**RECORDS TO USE**

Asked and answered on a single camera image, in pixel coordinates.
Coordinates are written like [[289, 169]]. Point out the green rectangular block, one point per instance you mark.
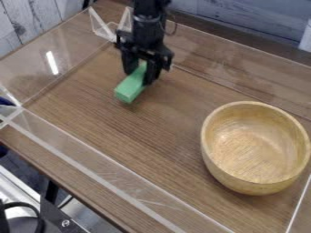
[[132, 86]]

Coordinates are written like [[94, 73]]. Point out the blue object at edge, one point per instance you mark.
[[6, 102]]

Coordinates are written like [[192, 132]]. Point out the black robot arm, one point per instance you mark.
[[150, 9]]

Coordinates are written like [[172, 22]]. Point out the light wooden bowl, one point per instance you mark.
[[256, 147]]

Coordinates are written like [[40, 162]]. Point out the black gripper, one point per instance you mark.
[[144, 43]]

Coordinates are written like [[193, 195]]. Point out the clear acrylic tray enclosure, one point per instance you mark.
[[129, 158]]

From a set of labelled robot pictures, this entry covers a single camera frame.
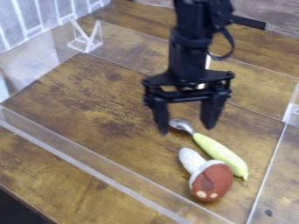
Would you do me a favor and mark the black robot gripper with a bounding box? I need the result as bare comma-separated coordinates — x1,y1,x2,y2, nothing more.
142,29,234,135

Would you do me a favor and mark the green handled metal spoon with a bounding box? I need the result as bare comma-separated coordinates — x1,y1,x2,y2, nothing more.
168,118,248,180

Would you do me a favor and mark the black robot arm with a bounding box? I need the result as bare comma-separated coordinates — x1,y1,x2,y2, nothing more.
142,0,234,135

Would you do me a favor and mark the red cap toy mushroom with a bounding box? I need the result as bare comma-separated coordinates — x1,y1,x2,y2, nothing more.
178,148,233,202

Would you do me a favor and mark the black strip on table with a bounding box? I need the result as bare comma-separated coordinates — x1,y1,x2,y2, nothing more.
230,15,267,30

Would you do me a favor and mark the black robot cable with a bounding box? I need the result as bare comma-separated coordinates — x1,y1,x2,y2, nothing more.
205,24,237,62

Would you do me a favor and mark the clear acrylic triangle bracket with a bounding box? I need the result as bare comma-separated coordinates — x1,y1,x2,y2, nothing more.
66,20,104,53

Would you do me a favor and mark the clear acrylic enclosure wall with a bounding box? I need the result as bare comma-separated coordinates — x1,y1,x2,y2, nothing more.
0,23,299,224

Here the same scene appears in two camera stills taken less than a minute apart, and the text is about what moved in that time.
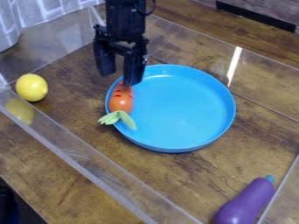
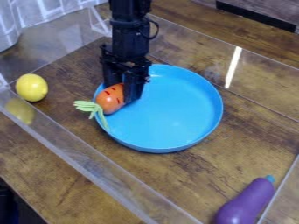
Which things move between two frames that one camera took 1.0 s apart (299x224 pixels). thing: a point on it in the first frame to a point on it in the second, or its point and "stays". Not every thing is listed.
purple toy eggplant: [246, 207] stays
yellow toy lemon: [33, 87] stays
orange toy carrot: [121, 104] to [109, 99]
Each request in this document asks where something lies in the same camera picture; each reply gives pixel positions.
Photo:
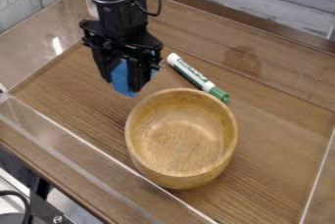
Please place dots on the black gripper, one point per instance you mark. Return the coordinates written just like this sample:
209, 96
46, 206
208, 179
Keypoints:
118, 37

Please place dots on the blue rectangular block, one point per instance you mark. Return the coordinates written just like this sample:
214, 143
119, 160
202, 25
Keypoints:
119, 76

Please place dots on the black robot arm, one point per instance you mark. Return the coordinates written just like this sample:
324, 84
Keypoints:
126, 52

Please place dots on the brown wooden bowl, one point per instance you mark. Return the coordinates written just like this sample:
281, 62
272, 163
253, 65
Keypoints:
181, 134

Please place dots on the green white marker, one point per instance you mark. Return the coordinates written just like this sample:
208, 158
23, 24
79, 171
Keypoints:
196, 78

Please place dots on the clear acrylic triangle bracket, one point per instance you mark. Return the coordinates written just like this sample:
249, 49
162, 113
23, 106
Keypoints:
91, 8

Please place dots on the black metal table bracket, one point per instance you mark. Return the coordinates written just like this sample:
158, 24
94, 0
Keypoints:
46, 214

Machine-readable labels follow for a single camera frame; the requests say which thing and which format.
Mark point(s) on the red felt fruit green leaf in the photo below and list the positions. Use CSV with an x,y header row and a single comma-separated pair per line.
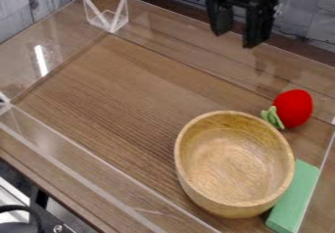
x,y
291,109

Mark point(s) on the wooden bowl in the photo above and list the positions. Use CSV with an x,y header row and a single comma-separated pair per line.
x,y
233,162

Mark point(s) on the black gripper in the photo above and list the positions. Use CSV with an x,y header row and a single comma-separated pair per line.
x,y
258,17

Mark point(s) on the green rectangular block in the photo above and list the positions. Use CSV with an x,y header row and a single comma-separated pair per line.
x,y
285,215

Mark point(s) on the black metal table leg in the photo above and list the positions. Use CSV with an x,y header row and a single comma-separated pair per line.
x,y
57,220

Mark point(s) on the clear acrylic corner bracket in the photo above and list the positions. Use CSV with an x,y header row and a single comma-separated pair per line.
x,y
106,20

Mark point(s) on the clear acrylic front wall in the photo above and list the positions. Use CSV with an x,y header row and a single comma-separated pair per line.
x,y
106,197

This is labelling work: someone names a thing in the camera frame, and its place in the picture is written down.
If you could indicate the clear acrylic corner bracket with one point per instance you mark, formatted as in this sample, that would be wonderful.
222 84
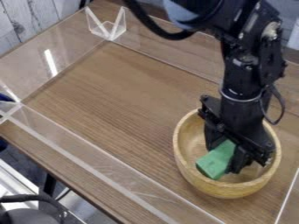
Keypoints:
107 30

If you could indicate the green rectangular block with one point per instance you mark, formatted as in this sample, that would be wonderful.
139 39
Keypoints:
214 163

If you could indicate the brown wooden bowl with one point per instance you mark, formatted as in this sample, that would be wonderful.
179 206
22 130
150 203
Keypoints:
233 186

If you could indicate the black table leg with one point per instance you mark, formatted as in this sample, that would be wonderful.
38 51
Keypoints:
50 185

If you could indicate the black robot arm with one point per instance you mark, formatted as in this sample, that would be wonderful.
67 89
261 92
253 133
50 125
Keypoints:
247 27

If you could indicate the clear acrylic tray wall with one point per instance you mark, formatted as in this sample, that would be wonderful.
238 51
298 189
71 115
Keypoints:
106 142

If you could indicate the blue object at edge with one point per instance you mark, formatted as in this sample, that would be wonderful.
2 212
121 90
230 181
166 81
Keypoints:
6 98

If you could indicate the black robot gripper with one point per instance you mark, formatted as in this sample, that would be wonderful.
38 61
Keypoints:
237 121

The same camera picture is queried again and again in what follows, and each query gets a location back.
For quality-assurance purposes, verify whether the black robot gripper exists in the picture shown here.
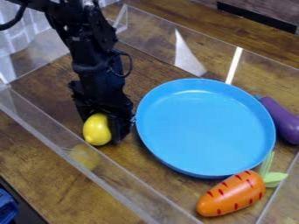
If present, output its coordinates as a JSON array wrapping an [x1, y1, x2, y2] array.
[[68, 62, 134, 144]]

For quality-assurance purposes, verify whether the purple toy eggplant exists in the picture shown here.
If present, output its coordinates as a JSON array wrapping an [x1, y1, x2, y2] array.
[[256, 95, 299, 145]]

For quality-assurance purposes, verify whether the yellow toy lemon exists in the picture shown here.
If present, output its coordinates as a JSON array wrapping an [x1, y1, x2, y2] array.
[[83, 113, 112, 146]]

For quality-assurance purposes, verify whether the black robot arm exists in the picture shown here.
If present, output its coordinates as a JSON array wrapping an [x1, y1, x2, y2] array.
[[0, 0, 134, 144]]

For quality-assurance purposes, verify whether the orange toy carrot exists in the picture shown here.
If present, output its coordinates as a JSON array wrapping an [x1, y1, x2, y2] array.
[[196, 151, 288, 217]]

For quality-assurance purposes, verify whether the clear acrylic enclosure wall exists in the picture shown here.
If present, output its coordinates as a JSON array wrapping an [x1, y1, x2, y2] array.
[[0, 0, 299, 224]]

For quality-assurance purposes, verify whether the blue object at corner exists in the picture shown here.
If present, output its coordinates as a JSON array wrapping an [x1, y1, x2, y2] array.
[[0, 188, 19, 224]]

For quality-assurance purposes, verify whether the blue round tray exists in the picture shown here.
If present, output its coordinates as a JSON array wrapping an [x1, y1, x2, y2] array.
[[135, 79, 276, 179]]

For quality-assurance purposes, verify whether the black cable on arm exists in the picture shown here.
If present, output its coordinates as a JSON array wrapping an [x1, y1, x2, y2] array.
[[107, 50, 135, 79]]

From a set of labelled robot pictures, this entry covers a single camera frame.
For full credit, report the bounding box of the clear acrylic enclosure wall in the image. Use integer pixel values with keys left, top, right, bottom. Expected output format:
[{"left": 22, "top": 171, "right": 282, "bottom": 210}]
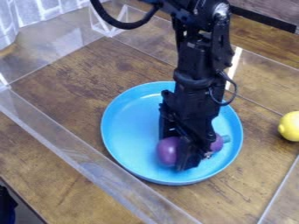
[{"left": 0, "top": 3, "right": 299, "bottom": 224}]

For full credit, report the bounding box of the white patterned curtain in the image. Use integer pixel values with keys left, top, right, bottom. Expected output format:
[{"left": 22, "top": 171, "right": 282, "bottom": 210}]
[{"left": 0, "top": 0, "right": 90, "bottom": 51}]

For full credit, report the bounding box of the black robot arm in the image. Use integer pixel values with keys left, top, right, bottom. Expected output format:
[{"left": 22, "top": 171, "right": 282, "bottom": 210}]
[{"left": 142, "top": 0, "right": 234, "bottom": 172}]

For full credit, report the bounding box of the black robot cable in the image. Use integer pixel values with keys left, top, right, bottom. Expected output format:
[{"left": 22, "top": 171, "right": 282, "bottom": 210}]
[{"left": 89, "top": 0, "right": 162, "bottom": 31}]

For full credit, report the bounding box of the yellow lemon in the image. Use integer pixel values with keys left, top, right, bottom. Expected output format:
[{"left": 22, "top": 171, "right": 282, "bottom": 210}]
[{"left": 278, "top": 111, "right": 299, "bottom": 142}]

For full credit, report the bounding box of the purple toy eggplant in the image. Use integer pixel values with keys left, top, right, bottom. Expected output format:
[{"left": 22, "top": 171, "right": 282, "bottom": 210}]
[{"left": 157, "top": 135, "right": 232, "bottom": 167}]

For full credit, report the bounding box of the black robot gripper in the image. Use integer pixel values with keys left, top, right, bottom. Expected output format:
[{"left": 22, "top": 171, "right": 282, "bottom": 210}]
[{"left": 159, "top": 72, "right": 229, "bottom": 172}]

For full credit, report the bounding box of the blue round tray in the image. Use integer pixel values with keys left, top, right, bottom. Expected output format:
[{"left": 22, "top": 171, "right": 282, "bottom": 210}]
[{"left": 101, "top": 81, "right": 244, "bottom": 186}]

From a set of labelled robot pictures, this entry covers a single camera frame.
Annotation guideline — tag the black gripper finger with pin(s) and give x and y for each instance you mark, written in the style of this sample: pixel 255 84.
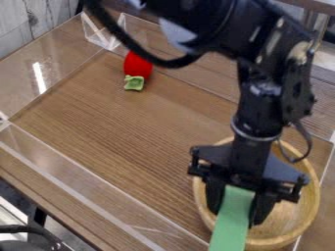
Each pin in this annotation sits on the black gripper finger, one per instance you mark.
pixel 262 207
pixel 215 192

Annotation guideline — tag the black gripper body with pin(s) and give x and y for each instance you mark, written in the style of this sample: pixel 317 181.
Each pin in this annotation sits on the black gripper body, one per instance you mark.
pixel 255 170

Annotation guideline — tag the green stick block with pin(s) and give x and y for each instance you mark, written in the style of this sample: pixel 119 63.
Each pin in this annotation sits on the green stick block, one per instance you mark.
pixel 231 225

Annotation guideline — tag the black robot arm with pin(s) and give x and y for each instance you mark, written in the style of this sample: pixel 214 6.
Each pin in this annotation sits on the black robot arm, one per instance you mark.
pixel 270 45

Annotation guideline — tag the brown wooden bowl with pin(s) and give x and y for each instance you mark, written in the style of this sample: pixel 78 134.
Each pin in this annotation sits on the brown wooden bowl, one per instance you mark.
pixel 288 220

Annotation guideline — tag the red plush strawberry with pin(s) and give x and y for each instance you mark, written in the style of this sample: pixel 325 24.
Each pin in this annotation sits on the red plush strawberry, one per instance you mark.
pixel 138 70

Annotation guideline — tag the clear acrylic tray wall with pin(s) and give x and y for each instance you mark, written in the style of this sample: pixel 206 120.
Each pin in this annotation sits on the clear acrylic tray wall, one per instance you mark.
pixel 99 153

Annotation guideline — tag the clear acrylic corner bracket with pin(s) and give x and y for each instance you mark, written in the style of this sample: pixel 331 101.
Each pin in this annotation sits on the clear acrylic corner bracket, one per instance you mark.
pixel 98 35

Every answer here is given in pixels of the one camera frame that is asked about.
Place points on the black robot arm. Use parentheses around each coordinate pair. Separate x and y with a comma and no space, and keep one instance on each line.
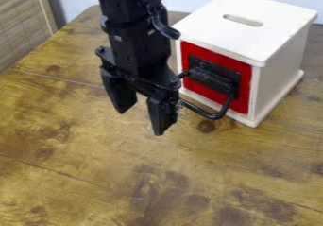
(133,10)

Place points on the red drawer front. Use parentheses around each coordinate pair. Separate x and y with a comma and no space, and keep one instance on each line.
(217,76)

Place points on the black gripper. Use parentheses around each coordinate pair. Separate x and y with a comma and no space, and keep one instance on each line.
(135,68)

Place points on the white wooden box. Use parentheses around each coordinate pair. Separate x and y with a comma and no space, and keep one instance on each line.
(255,38)

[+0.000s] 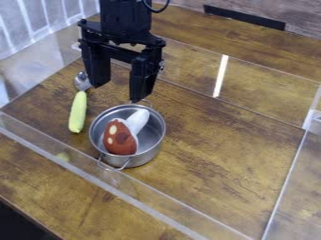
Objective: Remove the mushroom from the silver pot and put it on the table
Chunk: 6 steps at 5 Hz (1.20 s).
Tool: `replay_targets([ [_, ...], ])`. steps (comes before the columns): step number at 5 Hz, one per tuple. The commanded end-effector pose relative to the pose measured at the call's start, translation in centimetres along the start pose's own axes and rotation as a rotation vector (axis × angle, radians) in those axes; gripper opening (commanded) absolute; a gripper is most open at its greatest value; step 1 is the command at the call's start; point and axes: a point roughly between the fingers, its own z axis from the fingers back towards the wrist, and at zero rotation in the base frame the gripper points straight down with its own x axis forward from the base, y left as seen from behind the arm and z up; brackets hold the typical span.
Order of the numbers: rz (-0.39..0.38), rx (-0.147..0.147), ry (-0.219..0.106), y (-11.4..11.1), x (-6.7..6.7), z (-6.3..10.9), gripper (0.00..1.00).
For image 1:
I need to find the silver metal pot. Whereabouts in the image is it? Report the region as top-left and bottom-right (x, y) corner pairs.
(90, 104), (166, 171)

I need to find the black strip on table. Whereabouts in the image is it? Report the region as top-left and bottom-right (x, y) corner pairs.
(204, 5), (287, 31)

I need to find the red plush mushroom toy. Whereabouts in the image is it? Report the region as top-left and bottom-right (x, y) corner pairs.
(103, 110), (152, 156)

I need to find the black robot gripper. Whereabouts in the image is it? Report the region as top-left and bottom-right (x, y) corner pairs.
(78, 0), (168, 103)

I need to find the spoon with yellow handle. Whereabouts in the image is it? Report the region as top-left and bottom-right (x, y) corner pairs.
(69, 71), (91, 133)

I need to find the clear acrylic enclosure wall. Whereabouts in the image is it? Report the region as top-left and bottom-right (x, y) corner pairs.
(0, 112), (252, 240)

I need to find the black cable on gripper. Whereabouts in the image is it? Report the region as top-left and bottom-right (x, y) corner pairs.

**ASSIGNMENT**
Go line by line through the listing and count every line that includes the word "purple". Only the total is needed.

**OUTPUT OF THE EXERCISE**
3